Those Who Never Heard

As the Apostle Paul continues to speak concerning the world without Christ, he now brings up a topic that many ask about.  What happens to people who have never heard the Gospel of Jesus Christ?

Throughout the centuries, thousands of native people lived and died in North and South America.  They never got a chance to hear the Good News.  Do they automatically go to hell because they were outside the reach of the Gospel?

I believe that both Paul and Jesus speak to this issue.

All who sin apart from the law will also perish apart from the law, and all who sin under the law will be judged by the law.

Romans 2:12

I believe that this verse is the foundation for an answer to the questions above.  God is just.  We are only responsible for what we’ve heard.  Those without God’s law will not be judged by that law.

So far in Paul’s letter to the Romans, he’s talked about people who reject, suppress, and deny the truth.  Now he’s talking about a different group.  He’s speaking about those who have not yet heard God’s law.

For it is not those who hear the law who are righteous in God’s sight, but it is those who obey the law who will be declared righteous.  (Indeed, when Gentiles, who do not have the law, do by nature things required by the law, they are a law for themselves, even though they do not have the law, since they show that the requirements of the law are written on their hearts, their consciences also bearing witness, and their thoughts now accusing, now even defending them.)  This will take place on the day when God will judge men’s secrets through Jesus Christ, as my gospel declares.

Romans 2:13-16

Paul makes it clear that righteousness has nothing to do with the law.  It’s all about obedience.  Those who have never heard about the Gospel still have the knowledge of right and wrong within themselves. That’s the basis of God’s judgment in this case.

I previously said that Jesus taught this same thing.  I believe that this is found in Matthew 25:31-46.  Unfortunately, I don’t have the space to quote the whole passage here, but I encourage you to read it on your own.

Many people get confused by that section of Scripture.  That’s because in those verses we see a judgment that’s based upon works and not faith.  These people are declared righteous because they did what was required without having heard any of God’s laws.

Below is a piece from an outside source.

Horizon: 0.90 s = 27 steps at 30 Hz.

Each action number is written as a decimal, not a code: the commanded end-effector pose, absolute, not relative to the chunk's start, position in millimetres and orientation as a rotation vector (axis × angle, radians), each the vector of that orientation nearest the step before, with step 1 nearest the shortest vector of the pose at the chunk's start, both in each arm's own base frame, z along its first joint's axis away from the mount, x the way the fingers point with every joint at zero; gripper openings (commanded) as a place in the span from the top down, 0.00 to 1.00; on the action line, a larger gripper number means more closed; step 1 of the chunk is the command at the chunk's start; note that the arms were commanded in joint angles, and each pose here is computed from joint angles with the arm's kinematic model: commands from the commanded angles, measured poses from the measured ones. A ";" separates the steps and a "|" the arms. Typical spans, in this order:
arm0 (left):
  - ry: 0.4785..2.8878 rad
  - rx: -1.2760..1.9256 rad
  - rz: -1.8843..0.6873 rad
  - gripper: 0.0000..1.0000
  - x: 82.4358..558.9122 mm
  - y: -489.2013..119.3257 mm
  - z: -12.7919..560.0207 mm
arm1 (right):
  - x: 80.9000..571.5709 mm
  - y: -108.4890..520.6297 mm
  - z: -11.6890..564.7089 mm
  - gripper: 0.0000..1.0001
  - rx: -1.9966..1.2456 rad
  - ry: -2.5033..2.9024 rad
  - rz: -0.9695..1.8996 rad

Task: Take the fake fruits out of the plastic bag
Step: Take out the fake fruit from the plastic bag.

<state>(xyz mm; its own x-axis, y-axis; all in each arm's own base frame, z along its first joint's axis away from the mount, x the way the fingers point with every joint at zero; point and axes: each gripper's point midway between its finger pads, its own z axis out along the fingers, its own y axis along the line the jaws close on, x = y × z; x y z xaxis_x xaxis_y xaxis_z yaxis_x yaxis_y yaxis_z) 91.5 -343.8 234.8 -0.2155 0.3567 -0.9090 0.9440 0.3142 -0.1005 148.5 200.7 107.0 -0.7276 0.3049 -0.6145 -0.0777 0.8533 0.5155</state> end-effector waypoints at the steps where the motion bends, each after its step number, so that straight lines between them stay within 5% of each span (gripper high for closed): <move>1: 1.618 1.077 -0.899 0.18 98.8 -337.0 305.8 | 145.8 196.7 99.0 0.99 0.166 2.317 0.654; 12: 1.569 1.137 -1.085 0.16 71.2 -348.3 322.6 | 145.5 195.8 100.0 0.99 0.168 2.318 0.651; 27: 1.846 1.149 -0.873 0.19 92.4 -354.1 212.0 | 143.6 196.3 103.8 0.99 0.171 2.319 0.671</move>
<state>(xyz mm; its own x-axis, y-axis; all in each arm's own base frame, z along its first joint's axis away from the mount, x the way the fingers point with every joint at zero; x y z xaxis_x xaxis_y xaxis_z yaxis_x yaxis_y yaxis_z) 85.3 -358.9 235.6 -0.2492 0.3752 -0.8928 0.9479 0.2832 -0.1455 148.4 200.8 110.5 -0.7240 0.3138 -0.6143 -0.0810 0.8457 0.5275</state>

Another point we see in the Matthew passage is that these righteous people seem to have never met the Lord.  The fact that they ask, “When did we ever do anything for you?” shows that they haven’t heard the Gospel.

As I’ve said before, God is perfectly just.  All of creation will see it, even on the Day of Judgment.  At that time all will agree and declare that God’s determination of a person’s eternal future is absolutely right.

That’s why it’s so important now, that we prepare for that day.  We need to lay aside the distractions and bring the message of salvation to all who will listen.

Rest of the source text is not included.